— Work item —
The answer must be an exact copy of the lines from the one with "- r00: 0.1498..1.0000" through the final line below, with no pictures and nothing else.

*** Opening of Data shown ***

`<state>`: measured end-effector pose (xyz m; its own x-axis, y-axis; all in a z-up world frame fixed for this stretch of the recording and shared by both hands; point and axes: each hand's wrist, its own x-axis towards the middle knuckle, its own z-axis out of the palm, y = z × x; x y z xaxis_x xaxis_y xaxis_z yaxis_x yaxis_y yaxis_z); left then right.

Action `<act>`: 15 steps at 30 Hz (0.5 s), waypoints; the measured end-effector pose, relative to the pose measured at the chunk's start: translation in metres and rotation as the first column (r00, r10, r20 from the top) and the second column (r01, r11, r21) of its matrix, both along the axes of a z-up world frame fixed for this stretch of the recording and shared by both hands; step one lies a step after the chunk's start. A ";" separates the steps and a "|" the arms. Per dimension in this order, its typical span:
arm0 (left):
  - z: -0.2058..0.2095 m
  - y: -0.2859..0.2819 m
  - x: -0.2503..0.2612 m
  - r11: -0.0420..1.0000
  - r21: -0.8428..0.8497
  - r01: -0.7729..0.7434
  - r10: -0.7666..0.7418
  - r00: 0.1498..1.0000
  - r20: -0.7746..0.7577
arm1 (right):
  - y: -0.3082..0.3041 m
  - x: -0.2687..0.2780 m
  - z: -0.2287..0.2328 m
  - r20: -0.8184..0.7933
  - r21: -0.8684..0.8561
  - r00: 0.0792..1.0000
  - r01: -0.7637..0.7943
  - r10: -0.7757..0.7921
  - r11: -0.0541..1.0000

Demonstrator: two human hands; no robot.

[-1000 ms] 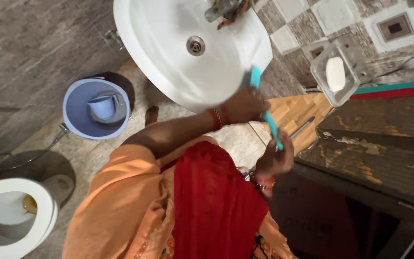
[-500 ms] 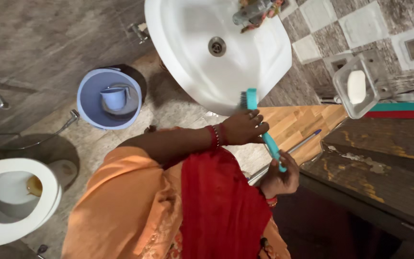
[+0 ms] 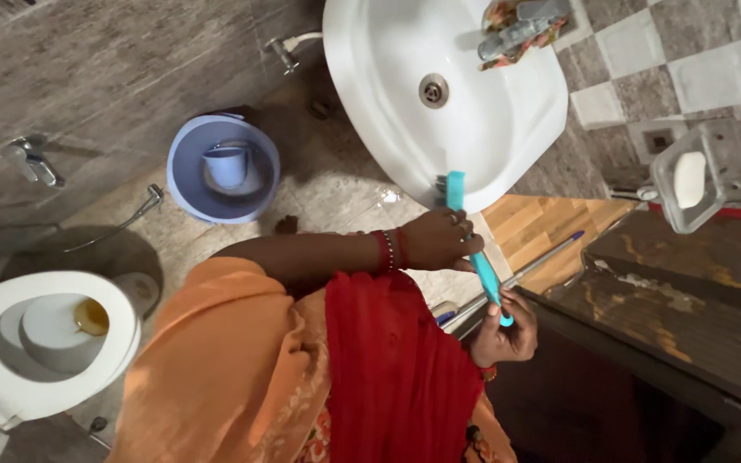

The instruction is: The person cleans a bathroom sink by scrubbing the ceramic basin and the metal faucet with a blue brush.

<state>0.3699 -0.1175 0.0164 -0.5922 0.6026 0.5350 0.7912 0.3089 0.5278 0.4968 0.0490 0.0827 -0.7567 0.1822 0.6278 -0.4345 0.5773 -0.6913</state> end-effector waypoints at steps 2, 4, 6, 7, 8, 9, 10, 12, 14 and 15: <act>-0.002 -0.022 0.002 1.000 -0.007 0.012 -0.012 1.000 0.021 | -0.013 0.002 0.003 0.026 -0.037 0.999 -0.025 0.026 0.999; -0.003 -0.047 0.002 0.997 -0.038 -0.070 0.069 0.997 -0.025 | -0.023 0.001 0.009 0.208 -0.022 0.962 -0.176 0.177 0.984; -0.005 -0.072 -0.005 0.991 0.005 -0.132 0.132 0.989 -0.063 | -0.048 -0.015 -0.003 0.137 -0.012 0.978 -0.159 0.160 0.987; -0.007 -0.083 -0.009 0.980 0.050 -0.193 0.197 0.975 -0.101 | -0.062 -0.025 -0.010 0.063 -0.004 0.988 -0.141 0.141 0.990; -0.007 -0.093 -0.015 0.980 0.053 -0.194 0.198 0.975 -0.100 | -0.073 -0.035 -0.012 0.063 -0.002 0.988 -0.142 0.141 0.990; -0.007 -0.102 -0.021 0.968 0.033 -0.249 0.251 0.962 -0.106 | -0.082 -0.044 -0.013 0.063 0.012 0.988 -0.141 0.140 0.990; -0.006 -0.110 -0.026 0.952 0.011 -0.306 0.305 0.945 -0.114 | -0.090 -0.052 -0.012 0.060 0.024 0.988 -0.142 0.141 0.990; -0.003 -0.125 -0.037 0.939 0.019 -0.342 0.341 0.927 -0.158 | -0.104 -0.066 -0.009 0.084 -0.005 0.985 -0.152 0.152 0.988; 0.000 -0.134 -0.039 0.924 0.027 -0.382 0.379 0.902 -0.208 | -0.112 -0.068 -0.004 0.100 -0.038 0.980 -0.166 0.169 0.985; 0.003 -0.130 -0.038 0.942 0.000 -0.335 0.330 0.927 -0.180 | -0.111 -0.063 0.000 0.103 -0.037 0.985 -0.134 0.137 0.990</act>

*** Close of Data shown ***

— Written response —
  - r00: 0.1498..1.0000
  - r20: -0.7746..0.7577
arm1 (right):
  - y: -0.3082..0.3041 m
  - x: -0.2687..0.2780 m
  - z: -0.2287..0.2328 m
  - r20: -0.8184..0.7933
  - r21: -0.8684..0.8561
  - r00: 0.0792..1.0000
  - r01: -0.7637..0.7943
  - r10: -0.7757..0.7921
  - r11: -0.0541..1.0000

Demonstrator: two human hands; no robot.

[-1000 ms] 
[-500 ms] 
[+0 ms] 

The instruction is: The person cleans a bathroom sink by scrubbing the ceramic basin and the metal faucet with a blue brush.

<state>0.3699 -0.1175 0.0164 -0.5922 0.6026 0.5350 0.7912 0.3089 0.5278 0.4968 0.0490 0.0827 -0.7567 0.1822 0.6278 -0.4345 0.5773 -0.6913</state> end-effector waypoints at steps 2, 4, 6, 7, 8, 9, 10, 12, 14 and 15: <act>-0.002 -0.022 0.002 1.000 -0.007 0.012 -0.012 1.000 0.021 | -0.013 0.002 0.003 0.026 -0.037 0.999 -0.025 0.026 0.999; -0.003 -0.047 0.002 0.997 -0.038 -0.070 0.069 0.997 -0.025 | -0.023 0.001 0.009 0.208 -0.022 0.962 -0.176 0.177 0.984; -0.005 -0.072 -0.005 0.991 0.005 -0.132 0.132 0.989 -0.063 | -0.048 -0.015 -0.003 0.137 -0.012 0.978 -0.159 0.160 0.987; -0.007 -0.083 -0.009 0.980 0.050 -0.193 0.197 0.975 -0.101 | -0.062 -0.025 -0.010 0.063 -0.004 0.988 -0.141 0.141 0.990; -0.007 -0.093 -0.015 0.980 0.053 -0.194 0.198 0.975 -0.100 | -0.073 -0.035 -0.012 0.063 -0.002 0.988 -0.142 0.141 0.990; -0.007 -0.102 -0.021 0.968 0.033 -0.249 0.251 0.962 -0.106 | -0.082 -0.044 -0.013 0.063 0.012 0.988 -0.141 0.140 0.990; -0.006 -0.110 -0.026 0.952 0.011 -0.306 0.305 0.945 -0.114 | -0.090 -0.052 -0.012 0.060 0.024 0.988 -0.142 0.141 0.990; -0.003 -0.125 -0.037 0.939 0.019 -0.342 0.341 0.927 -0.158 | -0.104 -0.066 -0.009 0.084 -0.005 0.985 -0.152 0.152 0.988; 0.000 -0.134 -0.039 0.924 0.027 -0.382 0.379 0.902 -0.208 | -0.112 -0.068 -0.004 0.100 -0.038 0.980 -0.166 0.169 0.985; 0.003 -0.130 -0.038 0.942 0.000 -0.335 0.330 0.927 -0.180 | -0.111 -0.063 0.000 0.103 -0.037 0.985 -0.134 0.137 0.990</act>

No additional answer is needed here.